Das GOC wäre, wie alle Teile der Einsatz-Batterien auch, im Verteidigungsfall aus der Kaserne abgerückt und hätte eine Feldstellung bezogen.

Im Laufe der jahrelangen Nutzung ergaben sich mehrere Veränderungen für den Standort Stolzenau. Der größte Umbruch stand in der zweiten Hälfte der 1980er Jahre an. Das wesentlich weiter westlich stationierte FlaRak-System Nike war inzwischen veraltet. Zu seiner Ablösung wurde von Deutschland und den Niederlanden das neue System Patriot beschafft. Während in der Bundeswehr nur vormalige Nike-Verbände darauf umrüsteten, lösten die Niederländer aus finanziellen Gründen ihre Nike-Einheiten komplett auf. Die Patriot lief nun den Hawk-Verbänden zu. Von den vier Squadrons einer GGW gaben zwei das System Hawk ab und erhielten dafür Patriot.
In der 5. GGW wurden die 502. Sqn in Hoysinghausen und die 503 Sqn in Reinsdorf umgerüstet.

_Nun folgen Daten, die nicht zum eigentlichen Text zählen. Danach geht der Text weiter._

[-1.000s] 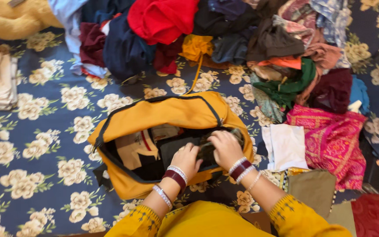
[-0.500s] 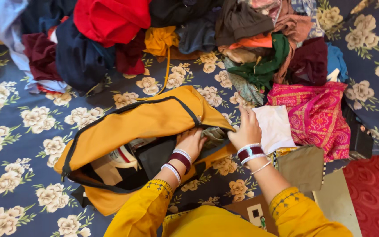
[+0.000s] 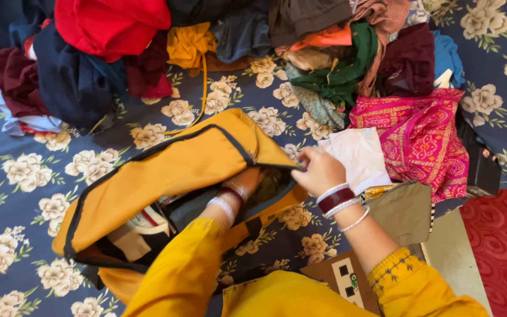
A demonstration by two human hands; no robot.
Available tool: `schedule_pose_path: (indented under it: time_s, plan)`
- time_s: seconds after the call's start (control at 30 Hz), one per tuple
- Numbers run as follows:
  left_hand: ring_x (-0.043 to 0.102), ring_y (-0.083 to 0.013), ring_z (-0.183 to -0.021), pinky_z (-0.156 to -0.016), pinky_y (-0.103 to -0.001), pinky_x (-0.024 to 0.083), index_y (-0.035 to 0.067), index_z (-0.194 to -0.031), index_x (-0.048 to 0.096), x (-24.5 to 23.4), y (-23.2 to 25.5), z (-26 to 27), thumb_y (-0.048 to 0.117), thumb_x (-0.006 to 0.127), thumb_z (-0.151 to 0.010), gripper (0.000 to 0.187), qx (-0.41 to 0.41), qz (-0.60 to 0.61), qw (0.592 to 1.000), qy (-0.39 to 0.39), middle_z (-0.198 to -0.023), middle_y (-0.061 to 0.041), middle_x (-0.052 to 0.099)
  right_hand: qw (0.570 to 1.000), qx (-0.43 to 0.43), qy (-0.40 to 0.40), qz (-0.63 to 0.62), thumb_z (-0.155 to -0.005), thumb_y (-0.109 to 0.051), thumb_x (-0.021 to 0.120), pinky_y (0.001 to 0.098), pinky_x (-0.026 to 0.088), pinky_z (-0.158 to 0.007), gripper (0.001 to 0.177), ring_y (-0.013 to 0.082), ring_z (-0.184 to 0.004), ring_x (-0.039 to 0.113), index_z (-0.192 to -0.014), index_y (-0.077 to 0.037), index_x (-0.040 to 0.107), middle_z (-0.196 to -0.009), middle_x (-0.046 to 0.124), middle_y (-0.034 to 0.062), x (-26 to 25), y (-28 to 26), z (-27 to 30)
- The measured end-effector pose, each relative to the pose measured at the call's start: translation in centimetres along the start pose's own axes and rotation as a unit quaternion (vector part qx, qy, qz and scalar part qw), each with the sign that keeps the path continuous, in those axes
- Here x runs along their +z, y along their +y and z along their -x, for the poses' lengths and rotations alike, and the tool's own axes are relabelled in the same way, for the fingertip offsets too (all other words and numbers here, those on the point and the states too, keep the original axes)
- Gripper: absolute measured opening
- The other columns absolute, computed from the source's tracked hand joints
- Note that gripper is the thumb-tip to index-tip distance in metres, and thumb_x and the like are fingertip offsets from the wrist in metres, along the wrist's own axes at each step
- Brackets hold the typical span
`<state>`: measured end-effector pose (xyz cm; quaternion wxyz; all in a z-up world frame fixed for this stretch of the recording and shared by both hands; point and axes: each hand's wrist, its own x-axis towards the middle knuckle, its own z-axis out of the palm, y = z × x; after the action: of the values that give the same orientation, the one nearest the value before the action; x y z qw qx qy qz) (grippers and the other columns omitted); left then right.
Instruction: The person packs folded clothes into a yellow duffel bag. They pick up various folded garments from a floral-patterned table and place them into the bag one by one, adjusting the items to fit.
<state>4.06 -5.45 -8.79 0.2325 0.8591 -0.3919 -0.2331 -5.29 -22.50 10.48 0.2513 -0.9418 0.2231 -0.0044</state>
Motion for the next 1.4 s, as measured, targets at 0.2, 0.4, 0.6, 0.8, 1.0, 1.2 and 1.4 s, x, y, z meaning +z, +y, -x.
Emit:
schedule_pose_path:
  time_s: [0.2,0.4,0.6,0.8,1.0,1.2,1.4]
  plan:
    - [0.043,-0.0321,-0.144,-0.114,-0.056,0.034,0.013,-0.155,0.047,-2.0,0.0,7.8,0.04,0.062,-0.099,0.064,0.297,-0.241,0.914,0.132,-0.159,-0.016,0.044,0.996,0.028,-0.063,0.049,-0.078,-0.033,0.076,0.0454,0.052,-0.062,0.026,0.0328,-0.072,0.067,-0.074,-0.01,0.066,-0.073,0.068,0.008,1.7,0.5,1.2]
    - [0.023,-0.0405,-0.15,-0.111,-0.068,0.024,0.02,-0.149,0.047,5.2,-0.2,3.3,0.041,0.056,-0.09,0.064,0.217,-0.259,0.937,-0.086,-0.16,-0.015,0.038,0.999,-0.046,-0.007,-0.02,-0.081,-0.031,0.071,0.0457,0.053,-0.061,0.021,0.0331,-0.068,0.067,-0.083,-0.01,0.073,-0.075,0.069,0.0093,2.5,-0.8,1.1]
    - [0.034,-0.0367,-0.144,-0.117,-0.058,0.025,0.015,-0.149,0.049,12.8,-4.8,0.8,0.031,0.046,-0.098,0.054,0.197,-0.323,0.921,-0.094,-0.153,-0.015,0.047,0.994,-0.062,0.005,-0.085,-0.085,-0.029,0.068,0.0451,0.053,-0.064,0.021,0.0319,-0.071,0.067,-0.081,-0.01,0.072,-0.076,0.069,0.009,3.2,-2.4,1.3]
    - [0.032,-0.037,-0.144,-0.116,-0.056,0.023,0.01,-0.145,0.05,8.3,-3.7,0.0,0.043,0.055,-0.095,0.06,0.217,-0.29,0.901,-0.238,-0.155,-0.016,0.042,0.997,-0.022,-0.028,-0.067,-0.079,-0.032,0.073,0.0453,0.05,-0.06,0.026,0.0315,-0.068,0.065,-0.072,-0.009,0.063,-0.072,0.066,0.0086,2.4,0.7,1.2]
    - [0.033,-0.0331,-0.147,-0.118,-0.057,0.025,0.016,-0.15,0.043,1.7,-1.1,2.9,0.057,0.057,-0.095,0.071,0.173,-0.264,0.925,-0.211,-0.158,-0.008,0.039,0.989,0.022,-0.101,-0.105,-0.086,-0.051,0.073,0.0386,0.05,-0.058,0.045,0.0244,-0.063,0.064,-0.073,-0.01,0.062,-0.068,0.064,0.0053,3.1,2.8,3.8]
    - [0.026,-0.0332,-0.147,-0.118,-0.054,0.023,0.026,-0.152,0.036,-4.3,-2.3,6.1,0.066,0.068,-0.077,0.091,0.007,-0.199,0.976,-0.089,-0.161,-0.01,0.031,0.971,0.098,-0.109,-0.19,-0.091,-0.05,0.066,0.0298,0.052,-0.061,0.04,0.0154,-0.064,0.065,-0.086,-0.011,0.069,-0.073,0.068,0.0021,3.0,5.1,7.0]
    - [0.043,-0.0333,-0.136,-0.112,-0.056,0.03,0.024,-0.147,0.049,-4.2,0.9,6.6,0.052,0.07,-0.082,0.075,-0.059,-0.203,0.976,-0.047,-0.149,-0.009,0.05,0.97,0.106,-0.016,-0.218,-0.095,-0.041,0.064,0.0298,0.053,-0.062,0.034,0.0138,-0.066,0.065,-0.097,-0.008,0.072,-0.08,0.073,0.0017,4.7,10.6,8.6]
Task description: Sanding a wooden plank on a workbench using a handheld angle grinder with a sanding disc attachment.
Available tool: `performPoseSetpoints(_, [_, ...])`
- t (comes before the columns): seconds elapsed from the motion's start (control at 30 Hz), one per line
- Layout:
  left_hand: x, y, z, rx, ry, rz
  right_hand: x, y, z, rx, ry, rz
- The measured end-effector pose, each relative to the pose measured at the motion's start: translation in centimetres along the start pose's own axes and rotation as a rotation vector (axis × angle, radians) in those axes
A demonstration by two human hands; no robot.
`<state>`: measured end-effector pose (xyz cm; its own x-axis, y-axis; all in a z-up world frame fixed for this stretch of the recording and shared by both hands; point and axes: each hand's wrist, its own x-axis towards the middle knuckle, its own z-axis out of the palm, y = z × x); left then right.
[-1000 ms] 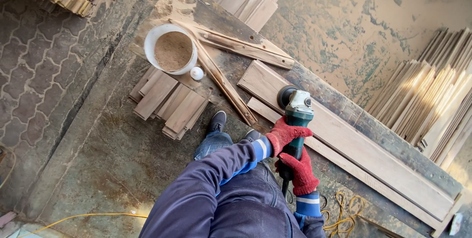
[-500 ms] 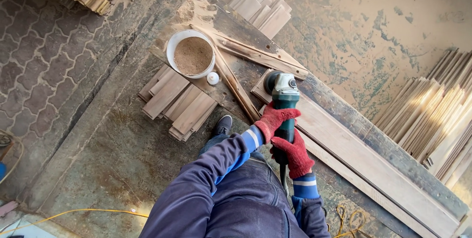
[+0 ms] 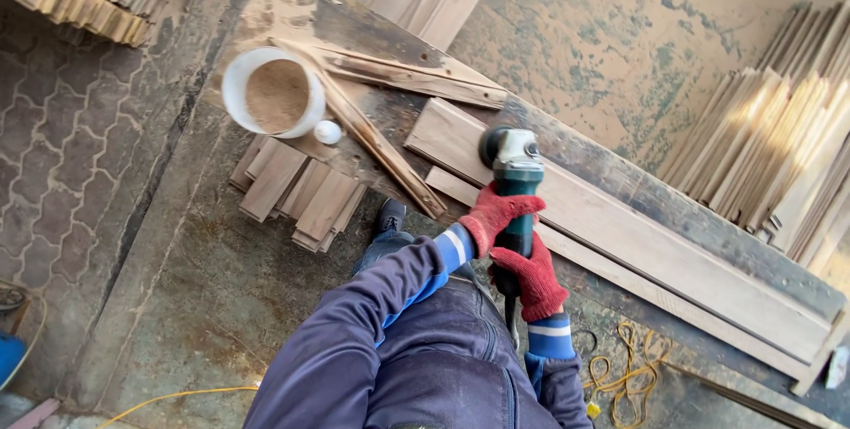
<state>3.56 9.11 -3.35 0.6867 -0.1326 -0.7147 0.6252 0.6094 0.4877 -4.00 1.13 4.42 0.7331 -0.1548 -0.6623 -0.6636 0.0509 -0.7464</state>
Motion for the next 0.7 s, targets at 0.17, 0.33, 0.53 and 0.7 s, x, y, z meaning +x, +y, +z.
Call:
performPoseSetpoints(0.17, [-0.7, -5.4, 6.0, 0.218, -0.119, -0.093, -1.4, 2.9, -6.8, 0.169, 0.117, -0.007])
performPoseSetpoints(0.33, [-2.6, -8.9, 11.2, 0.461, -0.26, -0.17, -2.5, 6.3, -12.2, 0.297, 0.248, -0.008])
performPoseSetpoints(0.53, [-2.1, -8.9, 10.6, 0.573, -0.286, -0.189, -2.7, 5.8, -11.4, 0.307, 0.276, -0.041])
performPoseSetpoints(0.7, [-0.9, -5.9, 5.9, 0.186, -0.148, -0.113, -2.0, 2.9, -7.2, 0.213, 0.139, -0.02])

Dazu war, neben einer aufwendigen Umschulung des Personals, auch der grundlegende Umbau der Einsatzstellungen erforderlich. Schließlich benötigte Patriot eine andere Infrastruktur als Hawk. In der etliche Monate dauernden Umbauphase verlegten die betroffenen Einheiten auf den Fliegerhorst Wunstorf, um dort auf dem östlichen Teil des Flugfeldes eine temporäre Einsatzstellung zu betreiben. Die 502. Sqn war davon 1987 betroffen, die 503. im Jahr 1988.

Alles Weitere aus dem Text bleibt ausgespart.